YOUR TASK - Report all lines of the records that contain "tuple".

GIVEN DATA -

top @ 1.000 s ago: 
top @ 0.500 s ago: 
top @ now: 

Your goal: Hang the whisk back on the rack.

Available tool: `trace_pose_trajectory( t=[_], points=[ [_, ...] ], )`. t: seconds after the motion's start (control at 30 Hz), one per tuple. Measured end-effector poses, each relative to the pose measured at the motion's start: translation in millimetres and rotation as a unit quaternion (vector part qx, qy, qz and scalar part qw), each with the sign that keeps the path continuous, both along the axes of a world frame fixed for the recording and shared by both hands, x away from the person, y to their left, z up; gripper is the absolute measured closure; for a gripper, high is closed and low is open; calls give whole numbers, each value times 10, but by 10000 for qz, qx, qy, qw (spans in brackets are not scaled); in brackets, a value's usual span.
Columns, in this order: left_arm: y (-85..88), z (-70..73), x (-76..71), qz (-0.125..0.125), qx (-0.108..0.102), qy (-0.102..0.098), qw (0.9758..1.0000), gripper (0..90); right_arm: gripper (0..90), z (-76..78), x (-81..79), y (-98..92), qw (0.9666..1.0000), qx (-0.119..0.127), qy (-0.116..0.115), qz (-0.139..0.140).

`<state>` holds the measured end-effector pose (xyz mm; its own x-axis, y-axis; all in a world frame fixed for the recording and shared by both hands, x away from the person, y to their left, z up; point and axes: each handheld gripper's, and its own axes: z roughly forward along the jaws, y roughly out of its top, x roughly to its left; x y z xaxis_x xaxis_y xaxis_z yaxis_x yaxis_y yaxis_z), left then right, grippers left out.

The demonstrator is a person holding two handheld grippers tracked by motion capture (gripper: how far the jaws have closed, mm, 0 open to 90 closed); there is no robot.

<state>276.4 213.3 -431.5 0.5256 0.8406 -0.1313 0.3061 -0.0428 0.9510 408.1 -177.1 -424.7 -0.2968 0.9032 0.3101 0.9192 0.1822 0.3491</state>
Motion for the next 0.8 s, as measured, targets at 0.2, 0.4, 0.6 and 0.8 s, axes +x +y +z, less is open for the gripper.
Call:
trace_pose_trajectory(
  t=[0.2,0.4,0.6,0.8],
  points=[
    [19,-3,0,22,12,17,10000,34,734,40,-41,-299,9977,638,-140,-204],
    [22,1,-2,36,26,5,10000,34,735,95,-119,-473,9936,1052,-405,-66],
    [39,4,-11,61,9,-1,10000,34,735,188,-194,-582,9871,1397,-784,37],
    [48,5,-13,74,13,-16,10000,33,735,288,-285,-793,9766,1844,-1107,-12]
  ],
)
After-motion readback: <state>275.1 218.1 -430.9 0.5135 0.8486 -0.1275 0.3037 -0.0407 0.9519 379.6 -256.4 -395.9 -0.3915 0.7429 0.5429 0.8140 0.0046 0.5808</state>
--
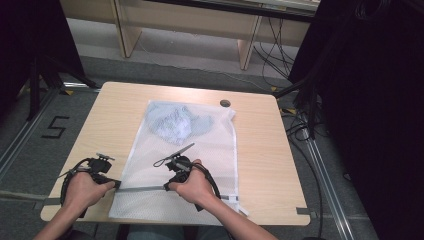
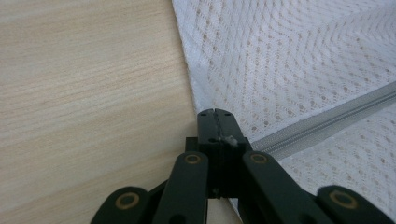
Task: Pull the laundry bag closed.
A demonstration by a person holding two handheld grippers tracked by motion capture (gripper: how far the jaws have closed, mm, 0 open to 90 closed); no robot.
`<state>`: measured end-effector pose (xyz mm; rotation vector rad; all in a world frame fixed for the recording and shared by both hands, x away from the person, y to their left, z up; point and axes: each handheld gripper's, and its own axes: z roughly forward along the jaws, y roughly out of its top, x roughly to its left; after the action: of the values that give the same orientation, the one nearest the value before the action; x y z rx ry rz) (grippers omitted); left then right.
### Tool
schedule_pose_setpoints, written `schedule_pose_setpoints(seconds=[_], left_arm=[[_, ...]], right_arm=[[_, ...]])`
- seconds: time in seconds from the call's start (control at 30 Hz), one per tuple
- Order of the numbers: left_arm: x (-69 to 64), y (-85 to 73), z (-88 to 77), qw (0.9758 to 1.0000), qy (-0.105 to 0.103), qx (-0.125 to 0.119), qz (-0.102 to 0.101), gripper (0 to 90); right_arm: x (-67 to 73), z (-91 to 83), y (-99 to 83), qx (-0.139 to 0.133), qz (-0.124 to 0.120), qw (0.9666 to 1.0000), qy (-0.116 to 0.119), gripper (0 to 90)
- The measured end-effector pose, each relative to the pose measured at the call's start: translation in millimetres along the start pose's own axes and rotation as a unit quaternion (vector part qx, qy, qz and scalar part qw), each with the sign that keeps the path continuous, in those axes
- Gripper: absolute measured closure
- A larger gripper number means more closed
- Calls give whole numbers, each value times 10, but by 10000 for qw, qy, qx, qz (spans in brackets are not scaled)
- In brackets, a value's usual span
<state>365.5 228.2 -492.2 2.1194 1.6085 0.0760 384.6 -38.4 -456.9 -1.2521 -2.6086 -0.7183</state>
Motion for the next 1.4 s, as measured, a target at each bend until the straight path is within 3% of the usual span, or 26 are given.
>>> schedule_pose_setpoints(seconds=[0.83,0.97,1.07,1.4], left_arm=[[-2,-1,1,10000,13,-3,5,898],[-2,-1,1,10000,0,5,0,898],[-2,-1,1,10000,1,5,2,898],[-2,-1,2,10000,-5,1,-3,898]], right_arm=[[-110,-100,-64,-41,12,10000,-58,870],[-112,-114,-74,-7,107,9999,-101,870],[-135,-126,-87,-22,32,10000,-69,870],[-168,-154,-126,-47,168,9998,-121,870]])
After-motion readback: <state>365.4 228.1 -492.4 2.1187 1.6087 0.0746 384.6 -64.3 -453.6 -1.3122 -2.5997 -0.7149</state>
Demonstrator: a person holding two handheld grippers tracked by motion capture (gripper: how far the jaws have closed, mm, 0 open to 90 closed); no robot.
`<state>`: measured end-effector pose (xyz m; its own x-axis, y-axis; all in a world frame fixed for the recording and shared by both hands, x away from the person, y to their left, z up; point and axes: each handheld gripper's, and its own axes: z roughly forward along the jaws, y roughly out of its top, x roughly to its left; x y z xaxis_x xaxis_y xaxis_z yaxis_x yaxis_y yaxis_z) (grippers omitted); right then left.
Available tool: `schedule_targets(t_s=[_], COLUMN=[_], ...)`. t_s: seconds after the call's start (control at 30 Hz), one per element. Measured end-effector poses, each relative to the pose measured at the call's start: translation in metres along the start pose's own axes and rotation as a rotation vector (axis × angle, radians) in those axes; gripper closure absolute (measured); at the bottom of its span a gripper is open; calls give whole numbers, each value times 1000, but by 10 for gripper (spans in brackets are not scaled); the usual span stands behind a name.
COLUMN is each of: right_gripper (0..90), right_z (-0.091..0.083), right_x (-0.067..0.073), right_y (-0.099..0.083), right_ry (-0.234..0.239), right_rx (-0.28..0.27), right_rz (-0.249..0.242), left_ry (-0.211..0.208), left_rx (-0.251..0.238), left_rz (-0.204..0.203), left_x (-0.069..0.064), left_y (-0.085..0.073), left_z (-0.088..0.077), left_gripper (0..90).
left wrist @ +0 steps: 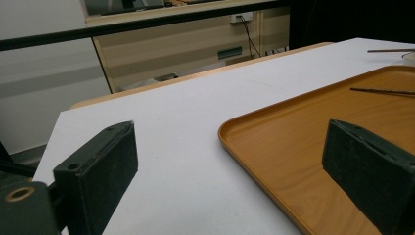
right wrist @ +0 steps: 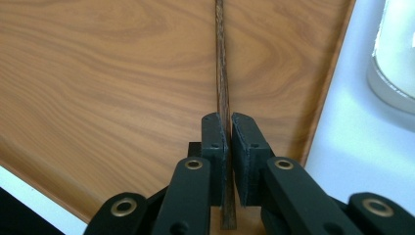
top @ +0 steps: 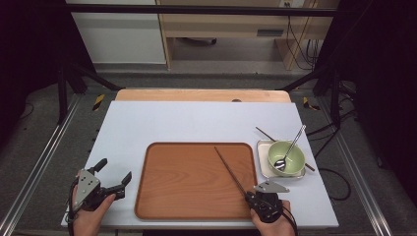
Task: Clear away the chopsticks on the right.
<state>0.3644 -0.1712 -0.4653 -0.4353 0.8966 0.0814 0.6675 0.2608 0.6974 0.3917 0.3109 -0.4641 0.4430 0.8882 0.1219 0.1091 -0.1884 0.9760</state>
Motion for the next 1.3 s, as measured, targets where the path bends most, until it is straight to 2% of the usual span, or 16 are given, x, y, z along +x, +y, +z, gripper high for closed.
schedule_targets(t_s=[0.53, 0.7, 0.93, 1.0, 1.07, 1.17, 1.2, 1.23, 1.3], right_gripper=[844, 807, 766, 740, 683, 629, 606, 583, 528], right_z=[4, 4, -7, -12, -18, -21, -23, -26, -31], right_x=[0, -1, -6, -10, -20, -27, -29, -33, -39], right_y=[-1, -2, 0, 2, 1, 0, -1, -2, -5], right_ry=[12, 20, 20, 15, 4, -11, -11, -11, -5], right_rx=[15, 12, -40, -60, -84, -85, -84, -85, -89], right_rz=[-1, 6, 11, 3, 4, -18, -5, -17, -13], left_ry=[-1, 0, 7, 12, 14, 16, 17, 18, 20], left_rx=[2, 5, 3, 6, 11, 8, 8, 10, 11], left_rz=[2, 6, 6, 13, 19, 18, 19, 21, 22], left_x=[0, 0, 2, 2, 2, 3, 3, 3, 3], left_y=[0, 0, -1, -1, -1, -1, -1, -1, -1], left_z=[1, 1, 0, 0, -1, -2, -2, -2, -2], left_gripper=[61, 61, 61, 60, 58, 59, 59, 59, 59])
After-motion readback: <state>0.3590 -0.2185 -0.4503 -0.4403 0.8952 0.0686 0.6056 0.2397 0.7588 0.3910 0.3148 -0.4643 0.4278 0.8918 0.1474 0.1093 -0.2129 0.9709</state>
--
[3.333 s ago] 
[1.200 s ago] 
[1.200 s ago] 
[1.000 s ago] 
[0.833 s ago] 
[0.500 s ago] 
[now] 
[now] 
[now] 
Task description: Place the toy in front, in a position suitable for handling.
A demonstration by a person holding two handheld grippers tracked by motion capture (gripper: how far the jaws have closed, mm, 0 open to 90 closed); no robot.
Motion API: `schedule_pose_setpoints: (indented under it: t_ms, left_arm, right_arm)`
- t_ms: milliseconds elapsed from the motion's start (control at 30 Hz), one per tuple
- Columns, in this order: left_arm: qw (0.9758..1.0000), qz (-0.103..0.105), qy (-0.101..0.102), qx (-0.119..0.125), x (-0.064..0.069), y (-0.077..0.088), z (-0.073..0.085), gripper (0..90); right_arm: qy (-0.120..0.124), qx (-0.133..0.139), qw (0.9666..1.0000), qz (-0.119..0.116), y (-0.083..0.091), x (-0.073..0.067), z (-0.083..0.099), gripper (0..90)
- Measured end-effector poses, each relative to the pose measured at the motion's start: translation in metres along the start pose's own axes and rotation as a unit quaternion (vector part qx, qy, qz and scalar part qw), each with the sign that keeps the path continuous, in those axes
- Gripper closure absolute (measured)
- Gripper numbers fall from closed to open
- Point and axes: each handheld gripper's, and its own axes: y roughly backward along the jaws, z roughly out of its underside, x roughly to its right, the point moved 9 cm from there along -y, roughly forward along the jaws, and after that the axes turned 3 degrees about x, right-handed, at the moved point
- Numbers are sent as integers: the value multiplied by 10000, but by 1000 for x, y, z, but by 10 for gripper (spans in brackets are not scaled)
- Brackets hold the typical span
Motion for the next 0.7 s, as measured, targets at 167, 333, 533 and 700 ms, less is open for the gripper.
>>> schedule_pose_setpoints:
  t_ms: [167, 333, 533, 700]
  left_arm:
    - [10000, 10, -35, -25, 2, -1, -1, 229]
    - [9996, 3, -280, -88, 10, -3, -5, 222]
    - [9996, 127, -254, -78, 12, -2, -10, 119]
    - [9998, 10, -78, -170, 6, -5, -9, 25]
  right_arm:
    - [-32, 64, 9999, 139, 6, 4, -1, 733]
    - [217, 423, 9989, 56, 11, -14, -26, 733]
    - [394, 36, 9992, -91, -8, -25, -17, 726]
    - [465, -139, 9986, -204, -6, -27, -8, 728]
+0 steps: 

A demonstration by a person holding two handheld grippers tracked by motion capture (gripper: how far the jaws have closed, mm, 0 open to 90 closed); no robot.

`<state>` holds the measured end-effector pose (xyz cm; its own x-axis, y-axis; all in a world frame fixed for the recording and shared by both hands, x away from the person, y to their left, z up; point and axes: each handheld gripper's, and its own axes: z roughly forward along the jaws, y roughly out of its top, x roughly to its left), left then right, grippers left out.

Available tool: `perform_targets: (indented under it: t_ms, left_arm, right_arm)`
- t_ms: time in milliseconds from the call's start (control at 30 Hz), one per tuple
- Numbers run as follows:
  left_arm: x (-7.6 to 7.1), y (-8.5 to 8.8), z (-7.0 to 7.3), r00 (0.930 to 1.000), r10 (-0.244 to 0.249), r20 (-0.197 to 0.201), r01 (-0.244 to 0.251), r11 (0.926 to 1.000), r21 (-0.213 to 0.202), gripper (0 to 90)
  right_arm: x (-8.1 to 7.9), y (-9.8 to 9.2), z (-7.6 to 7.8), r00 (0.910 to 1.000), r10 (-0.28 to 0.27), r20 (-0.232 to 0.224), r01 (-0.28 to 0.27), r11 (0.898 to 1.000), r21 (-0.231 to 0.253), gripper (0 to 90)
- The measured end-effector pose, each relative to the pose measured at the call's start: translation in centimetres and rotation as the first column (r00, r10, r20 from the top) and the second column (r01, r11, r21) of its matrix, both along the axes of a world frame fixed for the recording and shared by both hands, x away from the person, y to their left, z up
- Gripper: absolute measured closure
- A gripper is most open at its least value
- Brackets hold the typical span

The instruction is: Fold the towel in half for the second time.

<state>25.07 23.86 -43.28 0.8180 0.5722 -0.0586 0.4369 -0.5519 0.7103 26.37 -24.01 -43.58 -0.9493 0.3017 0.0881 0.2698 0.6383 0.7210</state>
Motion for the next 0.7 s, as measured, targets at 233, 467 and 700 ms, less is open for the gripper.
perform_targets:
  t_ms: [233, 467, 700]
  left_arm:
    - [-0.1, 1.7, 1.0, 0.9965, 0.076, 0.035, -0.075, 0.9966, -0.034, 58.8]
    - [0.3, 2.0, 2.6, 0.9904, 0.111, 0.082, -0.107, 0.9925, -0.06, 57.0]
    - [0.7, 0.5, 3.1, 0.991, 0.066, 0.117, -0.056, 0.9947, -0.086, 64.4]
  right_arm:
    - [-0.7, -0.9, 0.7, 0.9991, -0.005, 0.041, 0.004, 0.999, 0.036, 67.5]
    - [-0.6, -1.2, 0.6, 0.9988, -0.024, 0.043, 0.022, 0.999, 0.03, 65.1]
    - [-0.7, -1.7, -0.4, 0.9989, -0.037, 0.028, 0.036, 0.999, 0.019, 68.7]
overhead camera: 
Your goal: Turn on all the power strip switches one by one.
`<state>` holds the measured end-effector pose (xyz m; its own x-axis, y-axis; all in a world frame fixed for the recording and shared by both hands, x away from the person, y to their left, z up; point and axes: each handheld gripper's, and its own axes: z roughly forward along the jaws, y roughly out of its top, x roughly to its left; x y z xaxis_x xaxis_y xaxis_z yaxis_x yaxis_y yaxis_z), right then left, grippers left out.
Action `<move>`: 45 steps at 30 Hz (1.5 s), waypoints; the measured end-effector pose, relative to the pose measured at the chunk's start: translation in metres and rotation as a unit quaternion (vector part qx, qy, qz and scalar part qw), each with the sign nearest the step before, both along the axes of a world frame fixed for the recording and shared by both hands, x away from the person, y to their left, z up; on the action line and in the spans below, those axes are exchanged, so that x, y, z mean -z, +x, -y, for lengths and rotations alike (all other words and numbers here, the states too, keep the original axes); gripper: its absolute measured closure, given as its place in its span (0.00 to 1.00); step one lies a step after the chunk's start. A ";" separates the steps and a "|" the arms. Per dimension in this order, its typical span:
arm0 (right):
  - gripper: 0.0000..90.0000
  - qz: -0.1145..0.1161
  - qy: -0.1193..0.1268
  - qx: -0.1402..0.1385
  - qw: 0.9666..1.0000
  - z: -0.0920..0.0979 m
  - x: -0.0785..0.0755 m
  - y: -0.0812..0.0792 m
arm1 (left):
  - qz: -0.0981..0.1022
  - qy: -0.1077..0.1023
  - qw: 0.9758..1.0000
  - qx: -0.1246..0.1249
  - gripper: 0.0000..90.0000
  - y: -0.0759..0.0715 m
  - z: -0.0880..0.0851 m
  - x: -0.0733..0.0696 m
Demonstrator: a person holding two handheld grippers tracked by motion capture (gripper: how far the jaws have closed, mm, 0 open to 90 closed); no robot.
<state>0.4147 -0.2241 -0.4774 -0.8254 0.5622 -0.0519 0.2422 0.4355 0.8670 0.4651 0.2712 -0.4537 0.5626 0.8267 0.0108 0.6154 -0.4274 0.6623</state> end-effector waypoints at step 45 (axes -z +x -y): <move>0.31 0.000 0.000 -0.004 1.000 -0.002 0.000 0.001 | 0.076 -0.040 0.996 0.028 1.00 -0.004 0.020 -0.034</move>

RESPONSE FOR THIS EXERCISE -
Available tool: `trace_pose_trajectory( t=[_], points=[ [_, ...] ], )`. t: seconds after the motion's start (control at 30 Hz), one per tuple. Measured end-effector poses, each relative to the pose measured at the motion's start: translation in millimetres and rotation as a unit quaternion (vector part qx, qy, qz and scalar part qw), each with the sign that keeps the path continuous, both along the axes of a world frame fixed for the recording and shared by both hands, x away from the person, y to their left, z up; gripper is the absolute measured closure; for a gripper, high is closed and low is open; calls give whole numbers, each value times 10, but by 10000 for qz, qx, qy, qw (spans in brackets are not scaled); in brackets, a value's usual span.
- seconds: time in seconds from the call's start (control at 30 Hz), one per tuple
- t_ms: milliseconds elapsed from the motion's start (control at 30 Hz), one per tuple
- t_ms: time in milliseconds from the call's start (control at 30 Hz), one per tuple

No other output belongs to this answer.